Poland And Russia – A Silent War

War between Russia and Poland is already going on. Warsaw and Moscow are fighting on the battlefield of historical policy, with the Ukrainian conflict in  the foreground. The first victims include the “Ida” film, the Home Army (Polish: Armia Krajowa) and the Brotherhood of Arms Monument, located in Warsaw. That Monument is also known as “The Four Sleeping Men”.

Statement made by the Minister of Foreign Affairs of Poland, Grzegorz Schetyna, in which he stressed that the Auschwitz-Birkenau Nazi Concentration Camp had been in fact freed by the Ukrainian soldiers (who were in service of the Red Army at the time), was a painful blow for the Russians. Russia, since more than 2 decades, has been trying to  “own” the right to the title of the subject which defeated the Nazi Germany, reducing the contribution of other Soviet nations in that success. The paradox is, that the issue of the Soviet war crimes is treated differently – in this case the Russians minimize their role, and present themselves as a nation which is a victim of the criminal communist regime. In this way, they avoid the potential need of paying reimbursements for the other victims.

Schetyna’s words, which are right in their own respect, became a catalytic factor for the ideological conflict with Russia which in case of Poland has always been present, however, it entered a new phase now. The final image-related effect must not be beneficial for our country – since many years Poland has not been creating an aware, coordinated historical policy. However, at least on the local grounds, Warsaw could be able to be successful, which would, in turn, become a solid foundation for further actions. 

The Polish “Ida” film received an Oscar in the category of the Best Foreign Language Feature. The Polish success has become a great opportunity for the Kremlin, to retaliate against the statement made by Schetyna. Kremlin officials used the narrative related to the double role of Poles during the Holocaust. It is a well-thought strategy. The international audience does not have a really in-depth knowledge of the events that were taking place in the Mid-Eastern Europe during the World War 2, hence it is a good field for manipulation.

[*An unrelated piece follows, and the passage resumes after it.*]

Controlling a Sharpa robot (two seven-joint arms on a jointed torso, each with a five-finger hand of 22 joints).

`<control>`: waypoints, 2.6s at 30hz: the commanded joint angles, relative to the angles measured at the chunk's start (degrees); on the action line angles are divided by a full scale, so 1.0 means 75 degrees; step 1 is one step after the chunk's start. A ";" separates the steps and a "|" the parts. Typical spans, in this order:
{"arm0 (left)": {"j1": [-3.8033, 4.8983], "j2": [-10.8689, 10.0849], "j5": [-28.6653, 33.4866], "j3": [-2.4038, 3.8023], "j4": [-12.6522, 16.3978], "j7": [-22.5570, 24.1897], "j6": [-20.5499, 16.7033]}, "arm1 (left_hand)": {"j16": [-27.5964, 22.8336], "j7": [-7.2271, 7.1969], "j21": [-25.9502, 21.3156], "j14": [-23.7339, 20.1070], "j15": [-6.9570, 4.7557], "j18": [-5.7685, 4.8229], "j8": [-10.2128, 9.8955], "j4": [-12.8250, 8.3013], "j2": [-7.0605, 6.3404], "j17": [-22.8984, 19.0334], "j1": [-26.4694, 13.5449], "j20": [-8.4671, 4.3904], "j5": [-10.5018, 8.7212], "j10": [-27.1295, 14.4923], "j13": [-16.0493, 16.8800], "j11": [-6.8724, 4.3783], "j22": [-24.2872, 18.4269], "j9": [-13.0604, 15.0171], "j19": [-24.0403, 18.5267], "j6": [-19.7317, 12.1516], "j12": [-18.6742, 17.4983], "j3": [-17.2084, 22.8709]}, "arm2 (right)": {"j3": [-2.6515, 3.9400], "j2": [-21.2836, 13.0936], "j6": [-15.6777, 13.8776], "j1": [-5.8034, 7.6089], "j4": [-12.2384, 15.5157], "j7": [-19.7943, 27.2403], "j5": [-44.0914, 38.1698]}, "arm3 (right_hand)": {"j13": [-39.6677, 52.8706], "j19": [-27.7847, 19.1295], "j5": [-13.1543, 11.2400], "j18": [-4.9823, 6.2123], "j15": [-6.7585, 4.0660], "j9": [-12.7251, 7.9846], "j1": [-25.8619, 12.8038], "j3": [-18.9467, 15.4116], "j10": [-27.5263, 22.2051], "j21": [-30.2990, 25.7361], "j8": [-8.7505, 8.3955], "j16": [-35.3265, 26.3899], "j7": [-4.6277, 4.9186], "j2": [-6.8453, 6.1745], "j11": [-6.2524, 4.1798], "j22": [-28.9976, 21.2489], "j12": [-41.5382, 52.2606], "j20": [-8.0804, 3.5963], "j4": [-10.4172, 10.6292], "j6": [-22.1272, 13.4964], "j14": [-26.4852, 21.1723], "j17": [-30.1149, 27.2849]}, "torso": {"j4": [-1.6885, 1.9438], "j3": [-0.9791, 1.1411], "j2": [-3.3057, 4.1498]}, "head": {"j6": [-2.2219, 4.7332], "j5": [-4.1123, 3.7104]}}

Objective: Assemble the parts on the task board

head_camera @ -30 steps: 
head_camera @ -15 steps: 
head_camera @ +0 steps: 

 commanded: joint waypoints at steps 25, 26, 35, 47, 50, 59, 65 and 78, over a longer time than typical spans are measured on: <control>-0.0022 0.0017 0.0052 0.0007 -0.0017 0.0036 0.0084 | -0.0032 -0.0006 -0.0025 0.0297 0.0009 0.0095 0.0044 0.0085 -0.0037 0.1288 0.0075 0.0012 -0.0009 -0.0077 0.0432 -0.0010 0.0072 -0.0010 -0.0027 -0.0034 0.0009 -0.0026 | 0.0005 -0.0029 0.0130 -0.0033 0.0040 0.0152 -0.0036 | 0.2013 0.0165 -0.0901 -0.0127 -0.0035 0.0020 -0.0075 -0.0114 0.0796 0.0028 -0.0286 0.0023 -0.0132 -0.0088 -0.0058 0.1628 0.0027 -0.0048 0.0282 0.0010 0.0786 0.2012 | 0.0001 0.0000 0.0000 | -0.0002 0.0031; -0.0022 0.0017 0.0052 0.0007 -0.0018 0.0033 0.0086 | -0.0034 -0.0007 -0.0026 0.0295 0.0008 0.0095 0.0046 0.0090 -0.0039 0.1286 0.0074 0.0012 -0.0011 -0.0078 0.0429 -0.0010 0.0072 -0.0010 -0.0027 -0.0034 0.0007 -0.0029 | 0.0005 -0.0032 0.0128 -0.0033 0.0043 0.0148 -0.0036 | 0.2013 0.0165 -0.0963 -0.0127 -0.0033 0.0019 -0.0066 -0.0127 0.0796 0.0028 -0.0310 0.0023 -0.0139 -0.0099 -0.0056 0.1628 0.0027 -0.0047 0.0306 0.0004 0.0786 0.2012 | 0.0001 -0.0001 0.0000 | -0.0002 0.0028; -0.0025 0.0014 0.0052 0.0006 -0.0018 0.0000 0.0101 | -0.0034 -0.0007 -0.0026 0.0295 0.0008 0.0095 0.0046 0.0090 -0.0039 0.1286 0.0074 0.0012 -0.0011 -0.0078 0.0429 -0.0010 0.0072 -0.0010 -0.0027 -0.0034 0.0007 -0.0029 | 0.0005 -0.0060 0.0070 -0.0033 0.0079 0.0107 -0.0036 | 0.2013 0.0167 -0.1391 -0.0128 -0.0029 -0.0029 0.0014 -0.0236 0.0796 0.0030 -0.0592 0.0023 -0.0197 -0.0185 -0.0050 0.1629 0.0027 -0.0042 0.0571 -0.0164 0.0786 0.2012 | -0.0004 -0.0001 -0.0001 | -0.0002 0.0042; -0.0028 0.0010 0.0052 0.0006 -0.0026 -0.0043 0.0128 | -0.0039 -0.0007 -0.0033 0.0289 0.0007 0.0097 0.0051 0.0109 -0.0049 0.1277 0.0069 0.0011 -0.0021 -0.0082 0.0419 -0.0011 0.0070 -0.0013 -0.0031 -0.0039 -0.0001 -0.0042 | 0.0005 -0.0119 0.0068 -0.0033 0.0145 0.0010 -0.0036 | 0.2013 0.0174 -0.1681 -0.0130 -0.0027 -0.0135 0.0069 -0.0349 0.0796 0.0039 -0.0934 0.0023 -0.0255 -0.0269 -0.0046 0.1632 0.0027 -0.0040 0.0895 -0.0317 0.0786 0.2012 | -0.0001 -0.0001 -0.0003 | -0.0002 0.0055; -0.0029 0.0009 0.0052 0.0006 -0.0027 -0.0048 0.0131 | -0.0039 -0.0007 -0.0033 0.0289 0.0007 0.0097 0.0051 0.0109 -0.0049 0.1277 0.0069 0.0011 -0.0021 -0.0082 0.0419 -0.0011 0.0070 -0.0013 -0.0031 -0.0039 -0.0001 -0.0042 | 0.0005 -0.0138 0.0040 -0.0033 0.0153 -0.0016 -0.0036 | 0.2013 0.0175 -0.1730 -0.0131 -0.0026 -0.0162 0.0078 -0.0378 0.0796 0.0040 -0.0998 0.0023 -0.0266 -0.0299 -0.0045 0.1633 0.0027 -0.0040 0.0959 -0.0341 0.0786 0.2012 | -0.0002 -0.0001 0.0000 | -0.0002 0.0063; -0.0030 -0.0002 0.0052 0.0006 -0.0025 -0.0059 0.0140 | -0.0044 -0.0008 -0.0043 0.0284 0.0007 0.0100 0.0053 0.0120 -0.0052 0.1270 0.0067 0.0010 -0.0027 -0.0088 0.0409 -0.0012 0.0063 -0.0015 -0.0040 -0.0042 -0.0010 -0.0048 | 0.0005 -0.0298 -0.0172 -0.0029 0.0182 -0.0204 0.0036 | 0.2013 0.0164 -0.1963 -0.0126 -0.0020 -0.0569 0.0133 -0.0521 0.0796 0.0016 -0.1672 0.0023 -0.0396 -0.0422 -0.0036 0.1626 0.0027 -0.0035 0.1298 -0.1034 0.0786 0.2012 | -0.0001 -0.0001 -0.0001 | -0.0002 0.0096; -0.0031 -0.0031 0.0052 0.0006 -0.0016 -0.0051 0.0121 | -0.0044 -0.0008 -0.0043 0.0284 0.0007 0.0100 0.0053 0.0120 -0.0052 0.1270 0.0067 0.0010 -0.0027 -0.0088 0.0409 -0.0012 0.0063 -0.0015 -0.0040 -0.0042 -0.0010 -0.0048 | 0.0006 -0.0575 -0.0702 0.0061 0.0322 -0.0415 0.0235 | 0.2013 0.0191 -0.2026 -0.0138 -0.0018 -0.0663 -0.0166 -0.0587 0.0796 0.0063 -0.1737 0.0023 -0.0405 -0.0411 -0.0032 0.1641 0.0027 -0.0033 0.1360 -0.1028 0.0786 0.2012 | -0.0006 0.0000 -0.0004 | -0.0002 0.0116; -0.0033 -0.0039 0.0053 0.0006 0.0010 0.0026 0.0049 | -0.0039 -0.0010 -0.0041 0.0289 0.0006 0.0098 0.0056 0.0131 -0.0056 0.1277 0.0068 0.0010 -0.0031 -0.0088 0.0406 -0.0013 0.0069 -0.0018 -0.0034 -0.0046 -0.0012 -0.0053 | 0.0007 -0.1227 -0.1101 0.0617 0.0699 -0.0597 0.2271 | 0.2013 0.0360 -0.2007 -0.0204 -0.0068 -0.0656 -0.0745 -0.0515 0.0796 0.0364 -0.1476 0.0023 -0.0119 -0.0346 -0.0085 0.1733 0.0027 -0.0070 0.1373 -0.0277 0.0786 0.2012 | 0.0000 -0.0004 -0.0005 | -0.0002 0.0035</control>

The Russian propaganda may gain approval of the Germans, who are trying hard to get rid of their responsibility related to the Nazi crimes.

The above situation which is quite detrimental for the image of Poland, could have been avoided. As it was stated by Marek Migalski in his article written for the website, it all could be neutralized by simply adding a message in the introductory sequence of the “Ida” movie, which would state that under the Nazi occupation, helping the Jews was considered to be a crime, and should the Germans learn that the Poles were helping the Jews, the Poles would face a capital punishment. No such thing happened, even though the film was partially financed by the State Film Art Institute. It did not happen because the government does not pursue aware and coordinated historical policy, as I have mentioned this above. 

Another huge blow to Poland came from the Russian historical policy makers, right after the “Ida” film was announced to be successful. Here I mean the issue of declassification of the 1944-1945 archives, which, reportedly, contain a proof of crimes committed by the Home Army (sic!). It is a “coincidence” that the Kremlin made that move right before the celebrations related to the “damned soldiers”, which are planned to happen on 1st March. Is Poland ready to create an adequate response to the Russian provocation? This is, unfortunately, a rhetorical question.

Warsaw, due to the long-term negligence of the historical policy, may be successful only locally. There is some hope though – the local authorities of the capital city of Warsaw have decided not to return the Monument of Polish – Russian Brotherhood of Arms (also known as The Monument of Four Sleeping Men) to its original location – it will not be placed again at the Warsaw Vilnius Square, where it had been located before the construction works related to the Warsaw Underground started. One of the last Bierut Streets in Poland was also, not so long ago, renamed.

The process of removing the Soviet symbols from the public space needs to be completed as soon as possible. Otherwise, not only would we weaken our eastern policy, but we will also create a point of pressure for the Russians. In the former case, I mean the Ukrainian issue. Through implementation of the operation above, we encourage our neighbour to get rid of the remains of the Soviet reign. We are celebrating falls of more and more Lenin statues, and yet we are still struggling in the local fight against a set of problems which are quite similar to those faced by the Ukrainians. This is an occasion for Moscow to strike, using every opportunity to protest, whenever a Red Army monument’s locations are changed. The Russian protests are visible e.g. in an illegal renovation of the General Cherniakhowsky’s monument, who was an executioner of the Vilnius Home Army, in Pieniężno [Pieniezhno].

Getting rid of the Soviet symbols from the public sphere is a shy, first step, which may be locally successful. In order to win a larger scale information conflict, one should be prepared much better, creating proper historical policy cornerstones in an aware manner. Not only does it need to be done by setting proper goals, but also by creating relevant support measures. As I have shown it above, using the example of the “Ida” film, these measures do not need to be aggressive. In case of that film, all could have been realized in a single sentence, which would get the audience closer to the political and historical context in which the story is embedded. In many other areas, these words could become a greater weapon, than the MFA’s interventions regarding the “Polish Death Camps” expression.